The court rejected the contention that, by its own conduct or inaction, Bupa was barred from exercising its rights of subrogation.  The historical correspondence between Bupa and the solicitors acting for Mr Shaw (and later his estate) did not demonstrate any waiver and in fact Bupa had made it clear it expected the estate to account to it in respect of amounts recovered from the surgeon.  The court also rejected the suggestion that Bupa should have taken over carriage of Mr Shaw’s claim  in circumstances where only part of the  damages sought against the surgeon related to payments made by Bupa.

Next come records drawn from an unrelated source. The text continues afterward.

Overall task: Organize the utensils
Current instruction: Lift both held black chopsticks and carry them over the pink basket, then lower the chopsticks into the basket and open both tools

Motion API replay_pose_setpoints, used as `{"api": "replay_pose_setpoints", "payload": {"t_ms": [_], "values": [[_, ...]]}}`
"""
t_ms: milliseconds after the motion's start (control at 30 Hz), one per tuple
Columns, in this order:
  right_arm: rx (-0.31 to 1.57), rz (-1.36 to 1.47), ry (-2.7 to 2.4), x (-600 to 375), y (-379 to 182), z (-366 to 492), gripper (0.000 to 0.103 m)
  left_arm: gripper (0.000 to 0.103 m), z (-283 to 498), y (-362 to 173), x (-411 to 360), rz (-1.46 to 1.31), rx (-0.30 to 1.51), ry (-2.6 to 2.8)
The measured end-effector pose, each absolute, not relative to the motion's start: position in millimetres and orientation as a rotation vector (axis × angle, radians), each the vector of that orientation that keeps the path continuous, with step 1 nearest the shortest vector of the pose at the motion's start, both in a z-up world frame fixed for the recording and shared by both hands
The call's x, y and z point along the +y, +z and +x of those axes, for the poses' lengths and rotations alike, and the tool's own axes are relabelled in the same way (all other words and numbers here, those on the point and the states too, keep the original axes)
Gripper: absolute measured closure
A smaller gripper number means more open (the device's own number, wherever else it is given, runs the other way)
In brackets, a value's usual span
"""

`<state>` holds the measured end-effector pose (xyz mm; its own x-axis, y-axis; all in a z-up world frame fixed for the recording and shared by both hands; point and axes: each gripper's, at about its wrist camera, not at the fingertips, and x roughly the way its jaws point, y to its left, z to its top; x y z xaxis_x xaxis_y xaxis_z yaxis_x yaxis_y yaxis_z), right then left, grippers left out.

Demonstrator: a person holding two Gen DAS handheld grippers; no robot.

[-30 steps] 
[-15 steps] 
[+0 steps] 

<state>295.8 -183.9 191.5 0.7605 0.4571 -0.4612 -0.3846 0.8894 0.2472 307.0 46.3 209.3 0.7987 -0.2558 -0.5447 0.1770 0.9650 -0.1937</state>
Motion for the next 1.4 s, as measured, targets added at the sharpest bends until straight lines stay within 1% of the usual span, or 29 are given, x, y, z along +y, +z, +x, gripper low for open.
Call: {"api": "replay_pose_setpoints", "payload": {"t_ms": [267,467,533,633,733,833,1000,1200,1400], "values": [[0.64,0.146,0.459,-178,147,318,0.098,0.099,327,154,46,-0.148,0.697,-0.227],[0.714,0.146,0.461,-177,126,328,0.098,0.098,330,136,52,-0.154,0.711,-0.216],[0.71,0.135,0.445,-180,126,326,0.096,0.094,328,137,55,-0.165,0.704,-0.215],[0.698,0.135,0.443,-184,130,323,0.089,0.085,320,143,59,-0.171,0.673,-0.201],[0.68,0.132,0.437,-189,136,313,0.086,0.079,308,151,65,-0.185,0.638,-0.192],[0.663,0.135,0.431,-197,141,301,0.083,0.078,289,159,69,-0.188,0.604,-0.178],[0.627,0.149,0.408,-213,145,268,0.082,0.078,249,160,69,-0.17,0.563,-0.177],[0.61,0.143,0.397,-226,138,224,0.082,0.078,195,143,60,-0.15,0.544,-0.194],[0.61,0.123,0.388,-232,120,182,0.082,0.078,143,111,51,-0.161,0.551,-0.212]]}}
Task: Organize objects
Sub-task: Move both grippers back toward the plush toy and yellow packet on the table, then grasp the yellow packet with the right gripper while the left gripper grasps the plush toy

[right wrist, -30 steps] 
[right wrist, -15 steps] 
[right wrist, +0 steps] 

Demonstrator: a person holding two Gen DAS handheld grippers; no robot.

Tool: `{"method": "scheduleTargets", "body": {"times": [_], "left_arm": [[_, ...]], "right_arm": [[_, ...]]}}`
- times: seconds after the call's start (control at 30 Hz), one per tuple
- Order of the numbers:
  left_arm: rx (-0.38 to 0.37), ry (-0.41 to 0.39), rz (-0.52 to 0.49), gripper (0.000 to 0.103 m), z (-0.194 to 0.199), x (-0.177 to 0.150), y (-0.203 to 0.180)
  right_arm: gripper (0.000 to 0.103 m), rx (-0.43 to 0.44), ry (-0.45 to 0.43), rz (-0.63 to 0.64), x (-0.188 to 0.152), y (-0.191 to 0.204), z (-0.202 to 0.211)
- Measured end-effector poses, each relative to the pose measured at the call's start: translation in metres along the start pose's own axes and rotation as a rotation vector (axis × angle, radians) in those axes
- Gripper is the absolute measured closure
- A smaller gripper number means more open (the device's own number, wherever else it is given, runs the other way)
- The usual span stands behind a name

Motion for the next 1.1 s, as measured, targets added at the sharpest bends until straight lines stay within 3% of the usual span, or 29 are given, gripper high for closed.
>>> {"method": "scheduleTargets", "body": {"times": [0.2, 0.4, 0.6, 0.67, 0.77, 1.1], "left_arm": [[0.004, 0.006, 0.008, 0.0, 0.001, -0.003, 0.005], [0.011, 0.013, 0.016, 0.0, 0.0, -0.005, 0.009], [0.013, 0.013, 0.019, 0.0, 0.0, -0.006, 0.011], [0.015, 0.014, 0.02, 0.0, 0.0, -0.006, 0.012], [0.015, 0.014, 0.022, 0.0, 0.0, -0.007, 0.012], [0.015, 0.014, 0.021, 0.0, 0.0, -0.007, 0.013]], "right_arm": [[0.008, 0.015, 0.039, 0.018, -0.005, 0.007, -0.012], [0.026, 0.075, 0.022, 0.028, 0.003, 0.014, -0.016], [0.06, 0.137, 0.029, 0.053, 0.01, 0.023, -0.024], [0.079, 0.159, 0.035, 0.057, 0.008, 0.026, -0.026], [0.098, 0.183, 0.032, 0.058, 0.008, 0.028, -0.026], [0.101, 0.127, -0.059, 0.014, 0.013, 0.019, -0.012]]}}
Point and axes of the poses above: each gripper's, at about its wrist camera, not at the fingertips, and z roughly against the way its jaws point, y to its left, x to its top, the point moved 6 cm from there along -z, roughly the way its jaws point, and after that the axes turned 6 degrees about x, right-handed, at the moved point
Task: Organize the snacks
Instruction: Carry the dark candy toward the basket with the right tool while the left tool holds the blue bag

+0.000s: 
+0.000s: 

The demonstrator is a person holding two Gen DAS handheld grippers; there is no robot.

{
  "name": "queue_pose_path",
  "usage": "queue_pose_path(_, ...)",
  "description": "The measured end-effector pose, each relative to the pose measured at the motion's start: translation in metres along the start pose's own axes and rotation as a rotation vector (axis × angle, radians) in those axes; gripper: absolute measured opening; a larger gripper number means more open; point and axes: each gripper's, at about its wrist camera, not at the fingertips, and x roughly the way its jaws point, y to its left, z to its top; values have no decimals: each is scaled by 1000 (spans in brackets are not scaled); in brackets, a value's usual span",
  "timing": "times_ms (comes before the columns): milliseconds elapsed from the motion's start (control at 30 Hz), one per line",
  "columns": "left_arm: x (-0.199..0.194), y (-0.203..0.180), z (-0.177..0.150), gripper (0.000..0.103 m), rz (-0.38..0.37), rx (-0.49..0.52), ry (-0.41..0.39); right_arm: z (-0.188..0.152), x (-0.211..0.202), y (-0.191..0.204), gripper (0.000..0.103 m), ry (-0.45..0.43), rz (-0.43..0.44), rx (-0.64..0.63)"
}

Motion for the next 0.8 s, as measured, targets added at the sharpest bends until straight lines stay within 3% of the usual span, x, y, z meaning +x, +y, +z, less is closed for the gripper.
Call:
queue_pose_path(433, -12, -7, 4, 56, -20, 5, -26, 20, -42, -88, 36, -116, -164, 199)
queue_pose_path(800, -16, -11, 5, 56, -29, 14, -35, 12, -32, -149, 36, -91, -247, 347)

The decision is a timely reminder to insureds to be mindful of their insurer’s rights of subrogation in the prosecution and settlement of litigation.

This decision also demonstrates that an insurer who makes payments in good faith under a policy of insurance, even where the policy may not strictly respond, retains a right of subrogation.  The court reached that position by relying on British and Canadian authorities.

Insurers who are aware of proceedings brought by insureds should seek repayment as soon as practicable and in communications with insureds seek regular updates about the status of those proceedings.